Years ago I had people tell me that all released kingfish die, but our tagging efforts showed otherwise. We had our Galveston fish reappear in far-away lands like Mexico, Mobile in Alabama, even near Cape Canaveral in the Atlantic. Or they were caught the following summer only 10 miles from the original site, meaning they migrated somewhere during winter and then returned for another summer off Galveston. It helped us understand that the kingfish population was finite.

At the same time, they were being caught and sold commercially around the Gulf and even in Galveston. Although a fishing season was briefly installed after the 1985 season, I took pictures of a commercial boat caught by game wardens, while they were unloading a thousand pounds of kings at Tiki Island near the Galveston bridge at mid-day. We also know that countless loads of assorted fish have been brought into Galveston harbor for unloading, late at night. And, I had an acquaintance tell me he’d caught 10,000 pounds of kingfish off my favorite snapper rock offshore. A place that was never the same after that. Can you imagine harvesting that many kingfish, just to fatten one’s wallet? There doesn’t seem much future for the species, without more protection.

The Gulf’s population of kings was immense only a few decades ago. There was massive commercial harvest using nets and spotter planes in the Florida Keys, where these fish winter. There was great wastage, because dead kingfish in the nets always sink and there was a lot of fallout. I remember my grandfather telling me an airline pilot spotted a school that was six miles long. Later in 1985, huge kingfish were discovered off East Louisiana. You could tie up to an oil rig a couple miles offshore, catch all the sand or gulf trout you wanted and use them for bait, which is why the kings were there. Sixty and even 70 pound kings were fairly common. The Cajuns had little use for them (which is saying something) but Florida net crews found out and brought in the big freezer trucks. Those huge female kings were decimated and hauled away to New York fish markets. Even today, Louisiana still has heavier kingfish than anywhere else, a big reason why the national SKA championship tournament for years was held at a casino in nearby Biloxi.

My recommendation for this summer is go easy on these fish. Either give them a break and target something else or use single hooks on them, maybe even barbless. Wear gloves and grab them by the tail. Jiggle the hook free and drop that fish over the side quickly, pointing them straight down. It’s a technique that works.

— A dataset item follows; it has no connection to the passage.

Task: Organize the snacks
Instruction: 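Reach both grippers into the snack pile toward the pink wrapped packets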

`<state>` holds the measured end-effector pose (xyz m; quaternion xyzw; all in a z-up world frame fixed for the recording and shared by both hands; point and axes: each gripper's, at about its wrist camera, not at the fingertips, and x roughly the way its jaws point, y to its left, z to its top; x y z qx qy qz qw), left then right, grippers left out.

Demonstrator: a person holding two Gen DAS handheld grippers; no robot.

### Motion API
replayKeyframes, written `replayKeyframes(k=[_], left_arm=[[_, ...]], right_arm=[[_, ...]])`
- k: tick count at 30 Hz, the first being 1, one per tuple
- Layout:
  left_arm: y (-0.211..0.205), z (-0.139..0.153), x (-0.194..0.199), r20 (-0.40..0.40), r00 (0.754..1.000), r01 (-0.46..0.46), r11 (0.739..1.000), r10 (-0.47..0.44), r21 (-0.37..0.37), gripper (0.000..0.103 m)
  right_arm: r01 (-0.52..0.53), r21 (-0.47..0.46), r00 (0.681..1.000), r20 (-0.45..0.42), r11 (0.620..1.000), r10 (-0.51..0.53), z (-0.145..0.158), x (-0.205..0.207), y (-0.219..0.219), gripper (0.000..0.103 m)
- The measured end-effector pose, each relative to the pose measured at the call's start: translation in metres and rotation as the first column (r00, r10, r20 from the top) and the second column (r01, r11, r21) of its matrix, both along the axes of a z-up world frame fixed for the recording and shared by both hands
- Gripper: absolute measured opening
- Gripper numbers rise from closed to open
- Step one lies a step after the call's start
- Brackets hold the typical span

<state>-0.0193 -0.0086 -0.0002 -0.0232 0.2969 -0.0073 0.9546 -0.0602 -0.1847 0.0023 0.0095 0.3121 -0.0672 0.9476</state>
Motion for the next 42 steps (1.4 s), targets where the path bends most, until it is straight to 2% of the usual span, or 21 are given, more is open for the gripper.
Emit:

If you’re lucky enough to find a gathering of kings, perhaps chummed up behind the boat, consider throwing a topwater plug with the hooks removed. These fish will skyrocket a dozen feet high with the plug and then make a fast run before dropping it. Whereby another king may grab on. It’s great fun, the ultimate in topwater action, and you don’t have to land and unhook fish. Last time we did it, we used baitcasting tackle with 20-pound line. Don’t forget a short wire leader of a size that doesn’t kink easily, like 86-pound strength.